FactChecker said:
In general, if you are trying to get the line, ##\hat{X}=a'Y+b'##, that best estimates X based on Y from a set of ##(x_i,y_i)## data, then it is better to minimize the correct thing, which is ##\sum (x_i-\hat{x_i})^2##, not ##\sum (y_i-\hat{y_i})^2##.
Again, you can just test that sort of claim by running a Monte Carlo simulation. So, similar to what I did before, consider the true values of ##y## going from 0 to 1 in steps of 0.01 and the true values of ##x=2y+5##. I then added 0 mean Gaussian white noise to ##x## and ##y## with ##\sigma_x=0.01## and ##\sigma_y=0.5##. Next I did two fits, a "forward" fit of ##x=a y + b + \epsilon## and an "inverse" fit of ##y = a' x + b'+ \epsilon## where the desired fit parameters were then determined by ##a=1/a'## and ##b=-b'/a'##. I repeated this process 10000 times.
So, if we look at the sum of square residuals on the data. We see that indeed as you have stated the forward fit has a substantially smaller sum of squared residuals to the data.
However, if we look at the sum of squares residuals to the true regression line we see a very different outcome
So the forward fit is closer to the data, but the inverse fit is closer to the true relationship in a least-squares sense. In other words, it is fitting to the noise rather than to the actual relationship.

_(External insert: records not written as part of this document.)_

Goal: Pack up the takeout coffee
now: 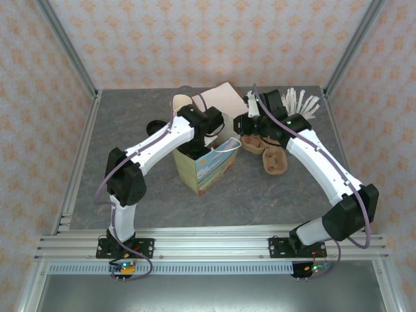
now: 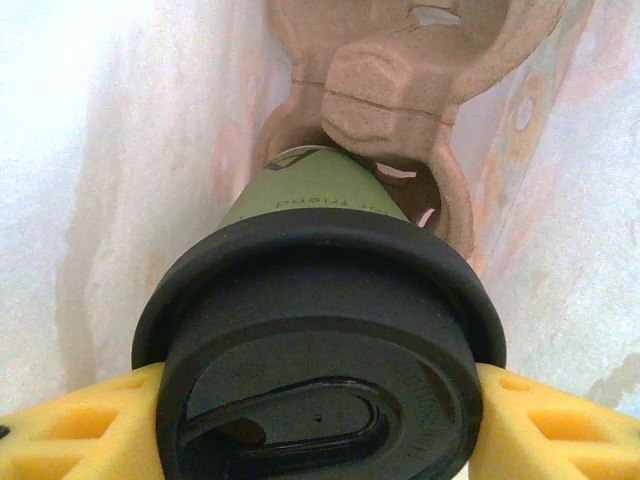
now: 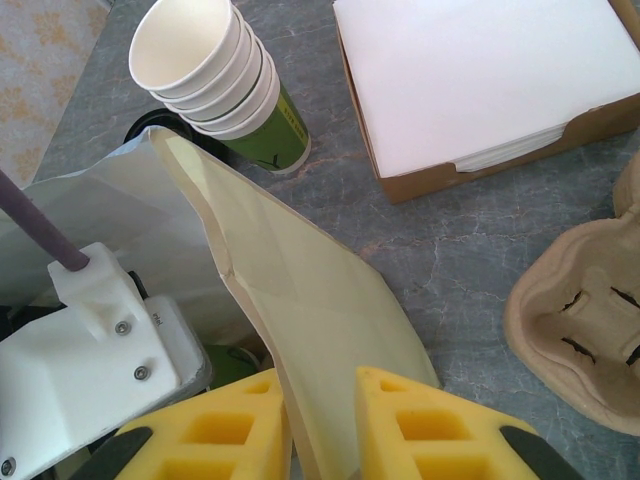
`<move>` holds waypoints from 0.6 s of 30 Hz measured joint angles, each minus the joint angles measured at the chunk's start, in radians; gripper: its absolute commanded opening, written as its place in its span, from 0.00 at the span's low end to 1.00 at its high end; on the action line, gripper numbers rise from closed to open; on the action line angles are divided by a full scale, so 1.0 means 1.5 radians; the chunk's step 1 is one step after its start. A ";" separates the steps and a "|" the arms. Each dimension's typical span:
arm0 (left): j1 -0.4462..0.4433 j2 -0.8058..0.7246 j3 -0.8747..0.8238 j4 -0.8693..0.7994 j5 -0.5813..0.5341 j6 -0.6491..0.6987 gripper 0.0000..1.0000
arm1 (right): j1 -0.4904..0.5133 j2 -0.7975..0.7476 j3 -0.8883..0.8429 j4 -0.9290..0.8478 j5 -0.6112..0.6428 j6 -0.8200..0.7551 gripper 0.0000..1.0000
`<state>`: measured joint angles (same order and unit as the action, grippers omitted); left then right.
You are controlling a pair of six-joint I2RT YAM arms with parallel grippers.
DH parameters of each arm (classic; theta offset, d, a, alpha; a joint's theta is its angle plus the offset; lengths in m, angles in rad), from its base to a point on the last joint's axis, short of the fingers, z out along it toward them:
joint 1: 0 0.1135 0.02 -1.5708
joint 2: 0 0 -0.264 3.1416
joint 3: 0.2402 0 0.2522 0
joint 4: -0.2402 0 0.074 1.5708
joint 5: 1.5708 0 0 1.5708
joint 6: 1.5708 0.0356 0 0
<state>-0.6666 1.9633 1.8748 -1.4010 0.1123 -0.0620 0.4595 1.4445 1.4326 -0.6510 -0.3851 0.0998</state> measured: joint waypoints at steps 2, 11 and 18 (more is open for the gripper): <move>0.001 -0.003 -0.005 0.005 0.002 0.000 0.34 | 0.000 0.000 0.000 0.000 0.000 0.000 0.22; 0.001 -0.012 -0.024 0.024 0.004 0.000 0.34 | 0.000 0.000 0.000 0.000 0.000 0.000 0.22; 0.001 -0.012 -0.026 0.025 0.004 0.001 0.34 | 0.000 0.000 0.000 0.000 0.000 0.000 0.22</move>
<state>-0.6647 1.9453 1.8359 -1.3632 0.1188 -0.0612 0.4595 1.4445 1.4326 -0.6510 -0.3851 0.0998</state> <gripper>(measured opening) 0.635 0.224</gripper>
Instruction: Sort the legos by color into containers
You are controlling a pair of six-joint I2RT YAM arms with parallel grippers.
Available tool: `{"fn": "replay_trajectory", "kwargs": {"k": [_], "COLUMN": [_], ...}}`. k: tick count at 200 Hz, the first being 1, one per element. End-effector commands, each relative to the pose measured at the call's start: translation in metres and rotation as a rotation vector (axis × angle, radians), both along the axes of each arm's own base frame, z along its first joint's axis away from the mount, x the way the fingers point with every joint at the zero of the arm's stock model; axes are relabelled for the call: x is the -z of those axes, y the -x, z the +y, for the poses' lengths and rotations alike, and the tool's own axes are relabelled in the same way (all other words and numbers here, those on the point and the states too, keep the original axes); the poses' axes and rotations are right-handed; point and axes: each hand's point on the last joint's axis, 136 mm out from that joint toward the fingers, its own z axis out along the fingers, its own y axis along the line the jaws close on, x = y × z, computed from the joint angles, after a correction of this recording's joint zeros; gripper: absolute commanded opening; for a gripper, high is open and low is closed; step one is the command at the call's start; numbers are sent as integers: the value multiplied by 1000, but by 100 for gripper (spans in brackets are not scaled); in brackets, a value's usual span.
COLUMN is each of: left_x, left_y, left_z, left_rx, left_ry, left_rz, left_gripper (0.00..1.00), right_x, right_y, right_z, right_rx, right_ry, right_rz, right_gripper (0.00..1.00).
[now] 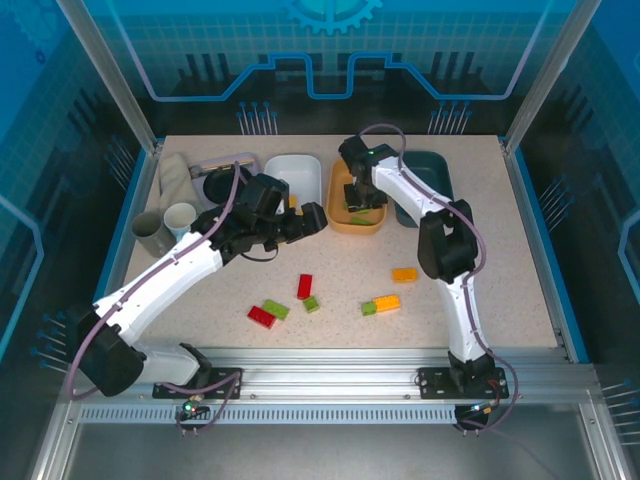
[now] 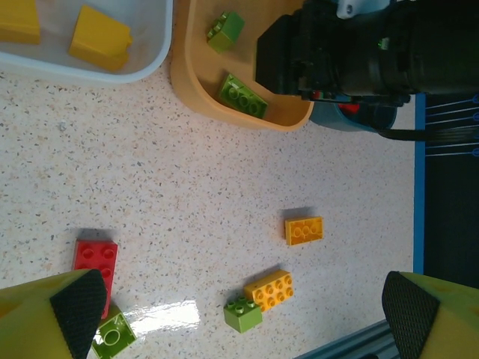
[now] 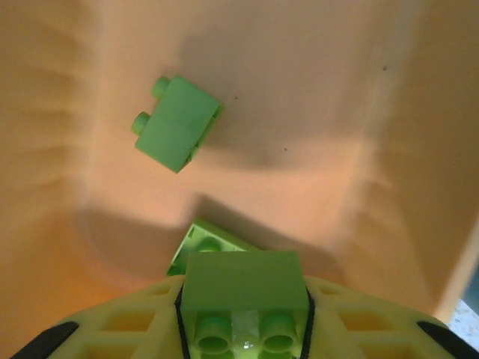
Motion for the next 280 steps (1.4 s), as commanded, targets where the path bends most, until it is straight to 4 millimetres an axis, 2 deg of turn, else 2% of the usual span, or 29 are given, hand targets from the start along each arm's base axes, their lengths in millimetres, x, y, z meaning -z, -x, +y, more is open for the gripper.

More importantly, if we look at the fit parameters we see that for both the slope and the intercept parameters, the forward fit is rather strongly biased whereas the inverse fit parameters appear unbiased.
Finally, we can compare the fit lines with the true regression. Notice how reliably wrong the forward fit is.
So the forward fit is the "best estimate" only in one very narrow sense. However, that does not mean that it is generally a better choice.
The issue is that the narrow sense in which it is better relies on an assumption which is strongly violated because ##\sigma_y## is so large. With the violation of this assumption the usual fit is no longer an unbiased minimum varisnce estimator. It is therefore better to switch to the inverse model which does not violate the assumption. Even though the resulting fits are suboptimal in the narrow sense, they are better under a much broader set of criteria and importantly the parameter estimates are unbiased.
Another alternative is to use an "errors in variables" model that does not make the assumption that the "independent" variable has no errors. But as we see, when one variable approximately satisfies the assumption then you can use that one and a standard least-squares fit and then invert the model.